In a year that’s forty days and forty nights…a nice figure if you’re into biblical allusions

th0ma5 · on June 19, 2019

I hate this assumption. 3am on a Sunday is often when I can finally get to things.

jkoudys · on June 19, 2019

Or five nines in hex.

zzzcpan · on June 19, 2019

They do achieve 3 nines (>=0.999, <0.9999) availability for pretty much every service. 4 nines - not so much.

ijpoijpoihpiuoh · on June 19, 2019

The only real SLA is the ability to vote with your feet and go to another provider that satisfies your business needs, or conversely to increase your investment with a particular cloud if you are satisfied with their performance. Providers know this, and they know that even if they wanted to, they can't capture all the possible values that are important to your particular business in numerical metrics. They also know that what is important to your business might not be important to another one, and therefore that it is hopeless to try to capture the entire gamut in a single set of metrics that are universally applicable. Any attempt would be futile, so it's best to stick to simpler metrics and let businesses and customers decide for themselves whether a given cloud meets their particular needs. SLA violation penalties hurt a little, but the real pain comes when you lose business.

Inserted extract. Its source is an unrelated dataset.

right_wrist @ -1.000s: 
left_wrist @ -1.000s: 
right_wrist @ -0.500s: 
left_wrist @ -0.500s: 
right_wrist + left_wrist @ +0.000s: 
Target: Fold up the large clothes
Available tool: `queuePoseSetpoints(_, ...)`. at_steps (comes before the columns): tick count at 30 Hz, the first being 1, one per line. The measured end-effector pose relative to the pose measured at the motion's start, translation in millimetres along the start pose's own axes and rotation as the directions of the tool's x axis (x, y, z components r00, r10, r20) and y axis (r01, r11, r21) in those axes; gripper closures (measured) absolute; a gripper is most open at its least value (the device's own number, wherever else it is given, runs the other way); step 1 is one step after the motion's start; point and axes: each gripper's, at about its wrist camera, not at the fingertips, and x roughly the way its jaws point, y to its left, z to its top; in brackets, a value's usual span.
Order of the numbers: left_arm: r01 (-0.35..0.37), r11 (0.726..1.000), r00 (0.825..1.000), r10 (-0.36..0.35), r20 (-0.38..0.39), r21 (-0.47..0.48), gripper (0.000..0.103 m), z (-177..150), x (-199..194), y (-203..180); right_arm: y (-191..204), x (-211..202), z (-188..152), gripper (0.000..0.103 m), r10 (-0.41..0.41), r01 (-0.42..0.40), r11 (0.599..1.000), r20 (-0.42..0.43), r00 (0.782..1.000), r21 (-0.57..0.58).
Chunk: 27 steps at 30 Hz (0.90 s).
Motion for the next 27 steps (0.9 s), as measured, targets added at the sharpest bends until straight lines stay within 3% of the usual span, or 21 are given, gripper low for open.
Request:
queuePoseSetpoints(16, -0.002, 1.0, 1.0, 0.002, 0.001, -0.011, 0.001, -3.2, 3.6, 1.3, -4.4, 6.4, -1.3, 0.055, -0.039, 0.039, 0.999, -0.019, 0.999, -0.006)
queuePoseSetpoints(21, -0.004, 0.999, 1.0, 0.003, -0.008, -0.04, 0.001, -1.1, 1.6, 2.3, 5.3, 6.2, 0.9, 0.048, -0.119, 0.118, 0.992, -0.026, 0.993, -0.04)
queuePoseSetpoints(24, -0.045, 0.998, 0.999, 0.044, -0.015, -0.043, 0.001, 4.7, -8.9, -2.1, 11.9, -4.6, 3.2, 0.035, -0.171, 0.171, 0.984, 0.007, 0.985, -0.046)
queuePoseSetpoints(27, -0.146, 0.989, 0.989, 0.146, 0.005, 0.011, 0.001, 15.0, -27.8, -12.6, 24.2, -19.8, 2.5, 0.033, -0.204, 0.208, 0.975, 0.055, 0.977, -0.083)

carapace · on June 19, 2019

Over the years I've found that a lot of the confusion surrounding computers can be cut through by seeing them as a kind of factory. An elegant system or piece of software looks like an elegant factory, while a clunky or over-designed system or program is like a Rube Goldberg machine.

What makes good sense in leasing unused factory capacity would make good sense in leasing cloud resources, eh?